**Exercise goal**. Output a verbatim copy of the data, cut off after the line that contains "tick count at".

**Available data**.

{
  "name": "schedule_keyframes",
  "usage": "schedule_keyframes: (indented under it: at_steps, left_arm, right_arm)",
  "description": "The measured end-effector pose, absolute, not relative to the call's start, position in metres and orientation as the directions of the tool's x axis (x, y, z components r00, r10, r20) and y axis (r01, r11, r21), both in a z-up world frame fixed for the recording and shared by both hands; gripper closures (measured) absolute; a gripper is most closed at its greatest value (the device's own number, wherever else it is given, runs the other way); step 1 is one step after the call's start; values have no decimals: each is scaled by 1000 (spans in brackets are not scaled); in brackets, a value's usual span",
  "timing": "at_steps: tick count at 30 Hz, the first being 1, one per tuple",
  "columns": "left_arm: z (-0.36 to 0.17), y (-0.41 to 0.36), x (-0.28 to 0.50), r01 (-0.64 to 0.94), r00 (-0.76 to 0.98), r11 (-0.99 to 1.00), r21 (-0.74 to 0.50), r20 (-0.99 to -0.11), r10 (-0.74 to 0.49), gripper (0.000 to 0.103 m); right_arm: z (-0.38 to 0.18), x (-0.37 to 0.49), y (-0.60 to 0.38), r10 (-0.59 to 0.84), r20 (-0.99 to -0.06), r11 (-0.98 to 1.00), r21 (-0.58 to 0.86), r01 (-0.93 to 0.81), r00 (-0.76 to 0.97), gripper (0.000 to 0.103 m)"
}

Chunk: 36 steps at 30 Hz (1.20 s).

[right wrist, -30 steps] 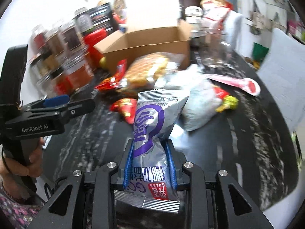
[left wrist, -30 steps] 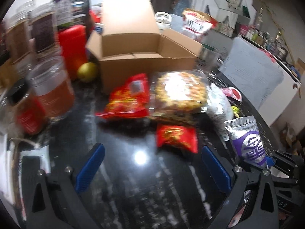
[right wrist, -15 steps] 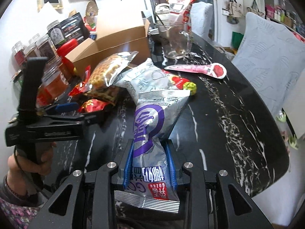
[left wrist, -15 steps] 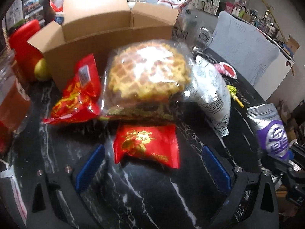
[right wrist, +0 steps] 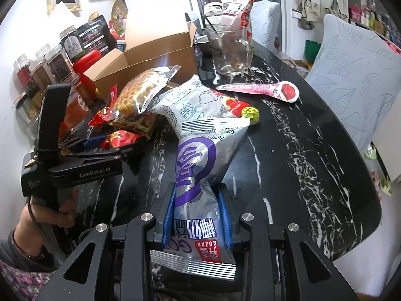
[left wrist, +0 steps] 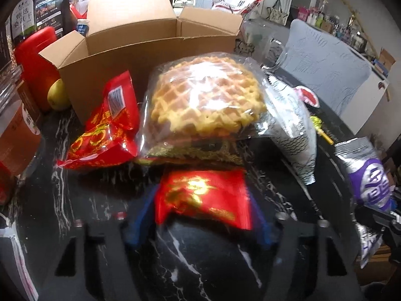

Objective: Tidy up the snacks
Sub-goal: 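Grasp the small red candy packet with the left gripper while the right gripper holds the chip bag, then lower both held snacks into the cardboard box and open both grippers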

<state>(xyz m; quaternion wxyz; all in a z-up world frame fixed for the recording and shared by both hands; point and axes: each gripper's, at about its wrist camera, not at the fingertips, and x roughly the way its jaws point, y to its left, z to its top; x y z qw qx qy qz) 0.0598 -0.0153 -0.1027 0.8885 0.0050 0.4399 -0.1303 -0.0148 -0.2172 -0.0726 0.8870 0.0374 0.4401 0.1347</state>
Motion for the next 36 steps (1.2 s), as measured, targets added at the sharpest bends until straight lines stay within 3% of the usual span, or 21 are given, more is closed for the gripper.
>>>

**Result**.
{
  "name": "schedule_keyframes",
  "usage": "schedule_keyframes: (indented under it: at_steps, left_arm, right_arm)",
  "description": "The measured end-effector pose, absolute, not relative to the call's start, position in metres and orientation as the directions of the tool's x axis (x, y, z components r00, r10, r20) and y axis (r01, r11, r21), both in a z-up world frame fixed for the recording and shared by both hands; gripper closures (measured) absolute; a gripper is most closed at its greatest value (the device's own number, wherever else it is given, runs the other way); step 1 is one step after the call's start; values have no decimals: each is scaled by 1000 (spans in brackets are not scaled); in brackets, a value's usual span",
  "timing": "at_steps: tick count at 30 Hz, the first being 1, one per tuple",

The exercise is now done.